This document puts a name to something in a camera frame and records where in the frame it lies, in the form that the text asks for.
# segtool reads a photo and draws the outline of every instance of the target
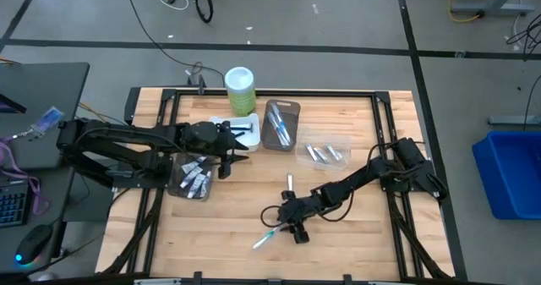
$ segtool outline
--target white lid
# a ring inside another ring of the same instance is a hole
[[[246,90],[254,83],[254,74],[245,67],[229,69],[226,74],[226,86],[231,90]]]

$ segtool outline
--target black desk
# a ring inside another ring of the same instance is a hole
[[[40,96],[34,96],[34,100],[42,102],[44,107],[57,107],[65,113],[65,119],[74,118],[81,92],[85,86],[85,79],[89,70],[88,63],[3,65],[0,68],[0,92],[2,92],[3,83],[8,82],[38,85],[40,89],[43,89],[44,84],[46,84],[45,87],[50,92],[60,92],[62,95],[49,96],[49,94],[44,93]],[[8,123],[4,122],[2,126],[5,128]],[[48,135],[39,140],[39,145],[36,143],[35,150],[30,148],[29,151],[36,151],[36,155],[39,156],[39,151],[44,151],[43,142],[46,142],[45,146],[48,151],[57,151],[56,138],[51,138]],[[74,172],[69,167],[25,171],[41,180],[41,192],[51,201],[51,206],[41,216],[35,216],[30,211],[27,223],[24,226],[0,228],[0,250],[2,251],[0,252],[0,272],[30,271],[44,266],[51,261],[52,256],[55,255],[60,243],[62,243],[63,213],[66,209]],[[26,266],[17,264],[14,256],[20,240],[35,226],[55,220],[57,221],[53,225],[52,238],[38,258]]]

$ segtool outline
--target purple lanyard
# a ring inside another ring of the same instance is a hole
[[[32,188],[32,191],[34,191],[34,195],[36,196],[34,198],[34,206],[32,208],[32,211],[36,215],[43,214],[50,206],[51,202],[44,196],[41,195],[40,191],[40,179],[34,176],[28,175],[28,173],[22,171],[19,167],[17,167],[17,164],[15,163],[14,154],[12,153],[11,149],[7,145],[7,143],[12,140],[13,138],[0,138],[0,167],[4,164],[4,159],[6,158],[4,155],[7,152],[7,158],[11,161],[11,166],[13,167],[15,173],[8,172],[0,168],[0,172],[2,172],[4,175],[9,176],[10,178],[17,178],[17,179],[27,179],[30,187]]]

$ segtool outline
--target black metal frame
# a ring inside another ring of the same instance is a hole
[[[136,102],[139,99],[139,92],[135,91],[133,92],[134,95],[130,96],[128,98],[128,101],[126,103],[126,107],[131,107],[131,111],[125,111],[125,120],[131,121],[134,116],[134,109],[136,107]],[[387,158],[387,153],[384,150],[383,144],[385,143],[385,135],[383,131],[383,124],[381,121],[381,115],[380,115],[380,104],[383,105],[383,108],[385,109],[385,117],[387,119],[387,126],[389,128],[389,134],[390,134],[390,141],[396,141],[396,127],[395,127],[395,121],[392,114],[391,109],[391,97],[389,96],[389,92],[387,91],[355,91],[355,90],[257,90],[256,91],[257,96],[316,96],[316,97],[354,97],[354,98],[366,98],[370,99],[372,104],[372,111],[374,114],[374,129],[377,136],[378,143],[380,144],[379,150],[380,154]],[[205,90],[203,94],[199,92],[197,88],[181,88],[181,89],[163,89],[161,93],[161,102],[160,102],[160,108],[159,112],[156,118],[156,124],[163,124],[163,120],[166,114],[166,107],[169,100],[172,100],[172,112],[171,117],[169,119],[170,124],[175,124],[177,115],[178,115],[178,107],[180,103],[181,96],[226,96],[227,92],[224,89],[208,89]],[[382,190],[386,193],[387,197],[387,205],[390,206],[392,202],[396,202],[395,193],[392,191],[385,191],[385,183],[381,184]],[[163,189],[158,189],[156,191],[156,201],[159,202],[159,206],[161,207],[161,202],[163,199]],[[143,220],[145,216],[145,208],[146,204],[148,202],[148,190],[144,189],[143,195],[141,196],[141,201],[139,203],[139,212],[137,216],[137,223],[135,225],[135,228],[137,229],[140,226],[140,221]],[[409,200],[408,193],[402,193],[402,207],[404,210],[404,217],[406,219],[406,222],[408,226],[412,229],[412,231],[415,233],[415,226],[413,222],[413,214],[411,209],[411,203]],[[154,248],[156,244],[156,236],[157,236],[157,228],[159,223],[159,212],[158,217],[153,222],[151,229],[150,229],[150,235],[149,235],[149,243],[147,244],[147,249],[145,252],[145,263],[144,263],[144,273],[150,274],[150,268],[152,264],[152,257],[154,253]],[[410,277],[407,274],[407,267],[406,267],[406,258],[404,255],[404,248],[402,245],[402,234],[398,226],[391,222],[391,228],[393,233],[393,241],[395,245],[395,251],[396,251],[396,263],[398,266],[398,273],[401,278],[401,280],[406,279]],[[415,268],[415,276],[416,277],[424,277],[423,273],[423,265],[422,262],[417,254],[417,252],[412,249],[412,255],[413,255],[413,264]],[[134,272],[135,267],[135,261],[137,258],[137,250],[132,254],[132,257],[130,258],[130,262],[128,263],[128,270],[127,272]],[[194,282],[200,281],[201,282],[201,272],[196,271],[194,274]],[[254,280],[249,279],[205,279],[206,281],[212,280],[213,282],[235,282],[235,283],[253,283]],[[351,281],[350,275],[345,275],[344,280],[341,281],[324,281],[325,284],[332,284],[332,283],[339,283],[343,284],[344,282],[347,283],[365,283],[365,282],[353,282]],[[322,283],[323,281],[293,281],[293,280],[281,280],[285,282],[292,282],[292,283],[304,283],[304,284],[318,284]]]

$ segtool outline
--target computer mouse
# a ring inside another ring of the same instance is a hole
[[[51,226],[40,225],[34,227],[20,242],[15,254],[15,260],[21,265],[31,263],[43,251],[51,236]]]

+ + + + + + +

TRY IT >> Copy all lines in the listing above where the string "frame" appears.

TASK RESPONSE >>
This document puts a name to something in a camera frame and records where in the frame it lies, in the form that the text asks for.
--target black metal frame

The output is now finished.